The master carpenter began his journey as a teen-age apprentice to his father in the 1950s, in Shanghai, China, making furniture. When he reached his 30s, in the 1970s, he moved his family from Shanghai to Hong Kong; and after a few years, they migrated to Singapore, where he established Wah King Furniture.

Today, the elder Du personally handles jobs for customers needing to repair old furniture, or custom-make new pieces. Sales and marketing, the front-end part of the family business, are managed by his son, Kenneth.

Through the lens of the younger Du, Wah King Furniture has the potential to grow its reputation for quality workmanship. The 35-year-old hopes to re-introduce traditional methods to the millennial audience.

In fact, the youngest of three siblings was always enamoured of workshop processes. Like his father, his childhood was spent among carpenters, learning. “I followed my parents around. My father did the woodwork and my mother did varnishing. As my dad is more shy and reserved, I learnt by observing him quietly.”

 
He joined his parents at 20, after he completed National Service, passing up the chance to start a car repair business with a buddy. “After all, restoring vintage furniture has become my passion as well. To me, our family brand has sentimental value. It would be a pity to see it go down the drain.”

Both Dus are proud of their legacy and the longevity of their trade. If there is a secret formula, to the elder Mr Du, it is just to be good as your word. He says in Mandarin: “When a customer places an order, we honour it.”


Mr Du Wah King, 81, still personally handles jobs at Wah King’s workshop. PHOTO: BRAND NEW MEDIA

Not just preserving furniture, but preserving memories

Delivering on what sounds simple is, in today’s climate, extremely difficult. Manpower shortage and higher supply costs are perennial worries. But what sets the Dus apart from other operations is a devotion to traditional carpentry techniques — no shortcuts.

Three years ago, a customer approached Mr Kenneth Du with a set of furniture made from teak and formica: a queen-size bed frame and side drawers, a two-door wardrobe, as well as a dressing table. The 40-year-old ensemble, an heirloom from her great grandparents, needed replacement parts that were no longer available.

 

Wah King’s master craftsmen did their finest work, taking nearly a month to complete their detailing. The effort was worth it. When the restored pieces were presented to her, the customer began to cry. At that point, said Kenneth: “It was clear to me that furniture is more than function. And we want to help customers -- with our traditional carpentry methods -- to restore furniture that has sentimental value.”

Kenneth notes that antique furniture or pieces made in the vintage-style symbolise simpler times, and have become the hallmark of retro-chic interiors that evoke a sense of nostalgia.

He hopes to build on this demand, and believes the digital age can be kind to age-old businesses like Wah King’s. He keeps pace with current home décor trends, constantly plugged into social media platforms like Instagram and interior design blogs for inspiration. “I find ways to integrate old and new methods of carpentry,” he says. 

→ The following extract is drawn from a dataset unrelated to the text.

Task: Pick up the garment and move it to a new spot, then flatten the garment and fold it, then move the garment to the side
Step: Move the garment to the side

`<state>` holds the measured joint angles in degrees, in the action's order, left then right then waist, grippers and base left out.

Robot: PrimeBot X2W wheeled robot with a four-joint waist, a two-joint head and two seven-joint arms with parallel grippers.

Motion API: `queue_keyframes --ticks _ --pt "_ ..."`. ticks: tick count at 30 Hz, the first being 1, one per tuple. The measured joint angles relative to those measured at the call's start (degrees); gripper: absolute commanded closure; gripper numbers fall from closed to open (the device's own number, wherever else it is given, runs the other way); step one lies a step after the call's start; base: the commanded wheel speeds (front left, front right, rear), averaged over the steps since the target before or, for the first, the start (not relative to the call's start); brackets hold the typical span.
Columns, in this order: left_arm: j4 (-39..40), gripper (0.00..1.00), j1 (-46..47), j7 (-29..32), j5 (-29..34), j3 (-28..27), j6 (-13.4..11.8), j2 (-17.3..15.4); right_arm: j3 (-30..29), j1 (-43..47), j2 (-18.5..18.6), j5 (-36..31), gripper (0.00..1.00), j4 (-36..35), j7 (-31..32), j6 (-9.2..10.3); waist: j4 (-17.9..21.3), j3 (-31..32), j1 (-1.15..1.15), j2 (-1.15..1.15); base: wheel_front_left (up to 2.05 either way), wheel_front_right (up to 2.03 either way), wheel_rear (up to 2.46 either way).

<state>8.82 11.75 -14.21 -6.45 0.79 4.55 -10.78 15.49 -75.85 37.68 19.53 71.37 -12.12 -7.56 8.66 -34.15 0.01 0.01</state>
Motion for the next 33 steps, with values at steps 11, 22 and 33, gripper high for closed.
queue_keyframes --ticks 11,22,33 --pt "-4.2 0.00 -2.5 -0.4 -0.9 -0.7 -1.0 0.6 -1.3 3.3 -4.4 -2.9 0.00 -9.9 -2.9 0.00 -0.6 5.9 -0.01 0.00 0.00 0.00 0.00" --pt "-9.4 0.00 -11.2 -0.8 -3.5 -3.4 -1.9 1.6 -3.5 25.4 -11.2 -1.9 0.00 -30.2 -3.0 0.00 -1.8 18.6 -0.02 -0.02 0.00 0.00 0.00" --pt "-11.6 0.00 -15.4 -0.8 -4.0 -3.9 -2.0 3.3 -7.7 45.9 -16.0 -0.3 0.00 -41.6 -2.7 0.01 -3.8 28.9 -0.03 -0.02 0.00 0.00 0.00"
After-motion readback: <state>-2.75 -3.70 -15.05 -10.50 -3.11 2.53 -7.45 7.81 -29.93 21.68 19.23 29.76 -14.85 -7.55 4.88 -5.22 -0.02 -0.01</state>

Kenneth Du uses novel ways to promote his family business to the millennial generation in hopes of continuing the legacy. PHOTO: BRAND NEW MEDIA.

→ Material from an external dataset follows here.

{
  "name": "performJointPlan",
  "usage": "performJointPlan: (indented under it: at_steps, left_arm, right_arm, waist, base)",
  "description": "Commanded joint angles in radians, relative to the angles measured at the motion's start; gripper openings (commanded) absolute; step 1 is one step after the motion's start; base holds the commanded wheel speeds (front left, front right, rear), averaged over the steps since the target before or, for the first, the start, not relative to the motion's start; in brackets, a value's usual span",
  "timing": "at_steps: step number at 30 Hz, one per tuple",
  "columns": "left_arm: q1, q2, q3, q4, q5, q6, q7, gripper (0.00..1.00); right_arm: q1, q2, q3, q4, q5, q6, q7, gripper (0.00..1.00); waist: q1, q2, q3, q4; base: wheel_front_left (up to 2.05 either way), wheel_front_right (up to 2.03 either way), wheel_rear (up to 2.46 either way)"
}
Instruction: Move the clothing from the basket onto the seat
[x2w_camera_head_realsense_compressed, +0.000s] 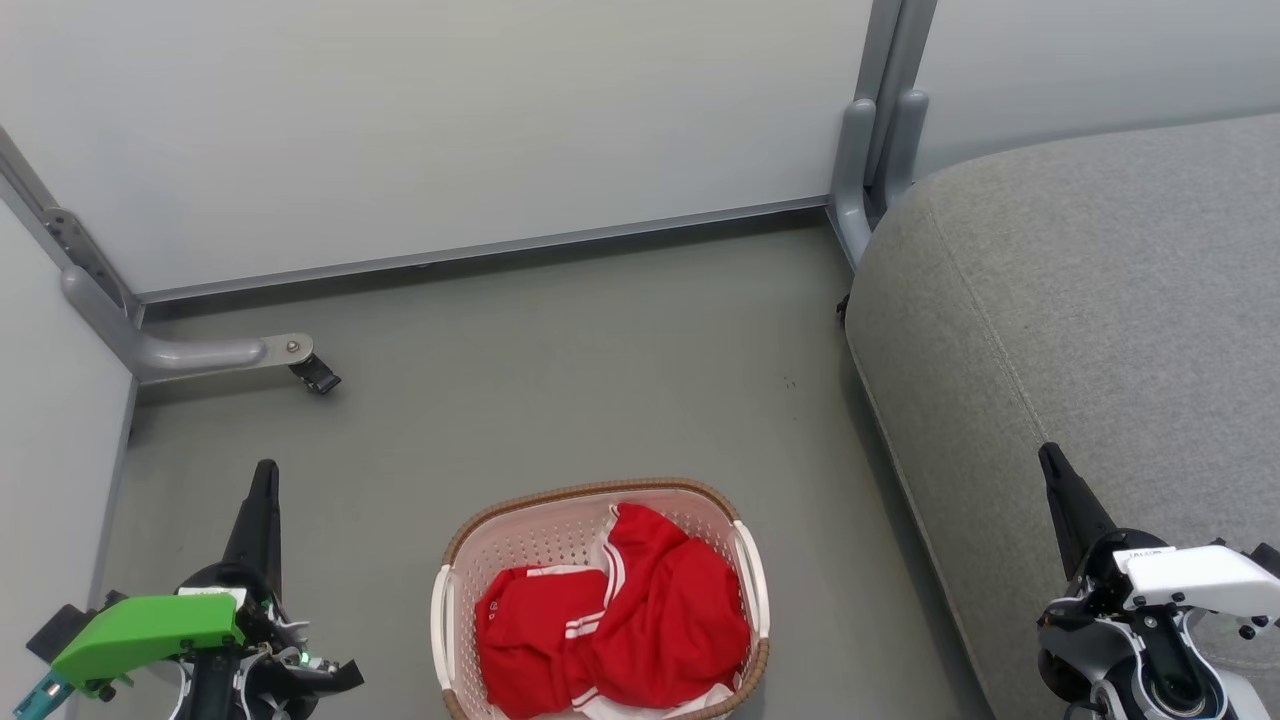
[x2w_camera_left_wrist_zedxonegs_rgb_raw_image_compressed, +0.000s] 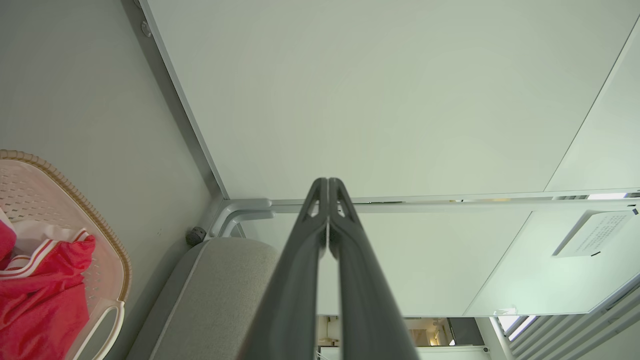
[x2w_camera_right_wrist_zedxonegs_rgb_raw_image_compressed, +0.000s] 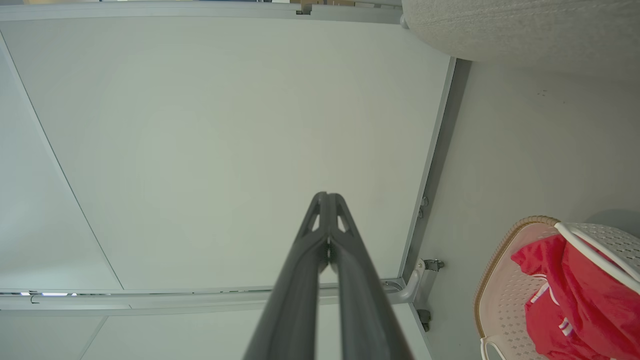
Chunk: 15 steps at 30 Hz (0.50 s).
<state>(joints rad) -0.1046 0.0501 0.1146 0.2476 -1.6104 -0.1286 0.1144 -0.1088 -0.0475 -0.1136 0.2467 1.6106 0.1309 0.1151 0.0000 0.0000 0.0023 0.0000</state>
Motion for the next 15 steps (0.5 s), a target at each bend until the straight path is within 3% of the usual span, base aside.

Staying true to their roots

Stayers like them can stand out among the far fewer local carpenters and suppliers on the scene today, he reckons. Besides, “there will always be a demand for good quality furniture”.

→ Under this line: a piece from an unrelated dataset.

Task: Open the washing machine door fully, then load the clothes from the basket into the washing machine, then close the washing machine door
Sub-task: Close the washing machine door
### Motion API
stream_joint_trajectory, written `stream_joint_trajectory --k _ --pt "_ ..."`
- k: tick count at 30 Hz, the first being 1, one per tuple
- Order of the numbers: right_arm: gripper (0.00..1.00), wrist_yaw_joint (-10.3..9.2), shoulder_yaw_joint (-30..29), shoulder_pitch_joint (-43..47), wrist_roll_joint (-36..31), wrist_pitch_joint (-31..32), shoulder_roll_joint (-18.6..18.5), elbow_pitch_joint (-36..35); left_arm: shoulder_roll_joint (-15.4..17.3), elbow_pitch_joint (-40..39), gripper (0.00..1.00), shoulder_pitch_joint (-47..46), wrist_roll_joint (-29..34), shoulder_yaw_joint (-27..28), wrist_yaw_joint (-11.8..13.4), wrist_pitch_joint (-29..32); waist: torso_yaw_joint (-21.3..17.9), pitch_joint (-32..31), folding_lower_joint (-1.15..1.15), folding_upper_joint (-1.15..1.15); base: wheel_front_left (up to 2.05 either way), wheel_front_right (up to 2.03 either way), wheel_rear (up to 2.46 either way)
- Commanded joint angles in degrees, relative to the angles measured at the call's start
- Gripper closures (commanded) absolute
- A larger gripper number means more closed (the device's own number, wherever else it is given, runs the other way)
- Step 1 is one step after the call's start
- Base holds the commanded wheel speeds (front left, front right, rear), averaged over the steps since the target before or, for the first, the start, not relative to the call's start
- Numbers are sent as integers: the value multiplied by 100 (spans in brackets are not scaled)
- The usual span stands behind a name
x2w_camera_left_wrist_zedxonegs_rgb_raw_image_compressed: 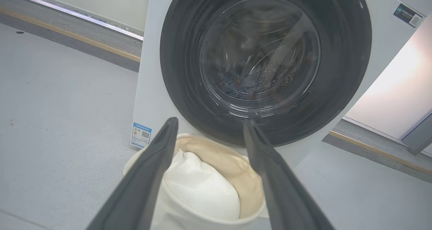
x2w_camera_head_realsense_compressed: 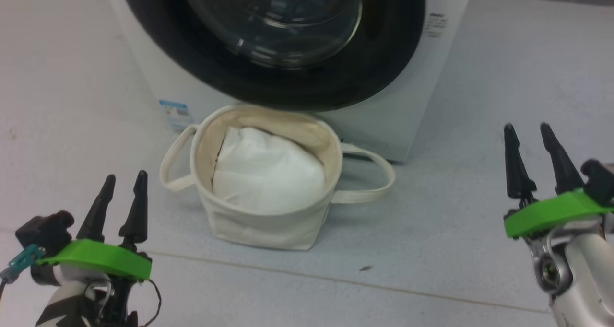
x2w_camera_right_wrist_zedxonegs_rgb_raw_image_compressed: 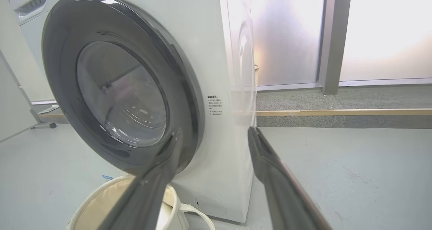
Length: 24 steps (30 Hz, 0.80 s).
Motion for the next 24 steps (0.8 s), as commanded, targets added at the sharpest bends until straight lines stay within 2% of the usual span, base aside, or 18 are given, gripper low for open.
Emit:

He stays in touch with his clients on Facebook, conducts consultations at their homes, and recommends creative ways to highlight talking-point pieces. He also consigns Wah King’s work to trendy vintage retailers such as Hock Siong & Co. 


An antique daybed being restored to its original condition PHOTO: WAH KING FURNITURE MAKING

Both Dus have one thing in common: a determination to retain Wah King’s commitment to its values. Whether that expression takes the form of craftsmanship or business savvy, it remains rooted in a family promise to deliver quality, whatever changes happen around it.

This story is brought to you by the Singapore Tourism Board.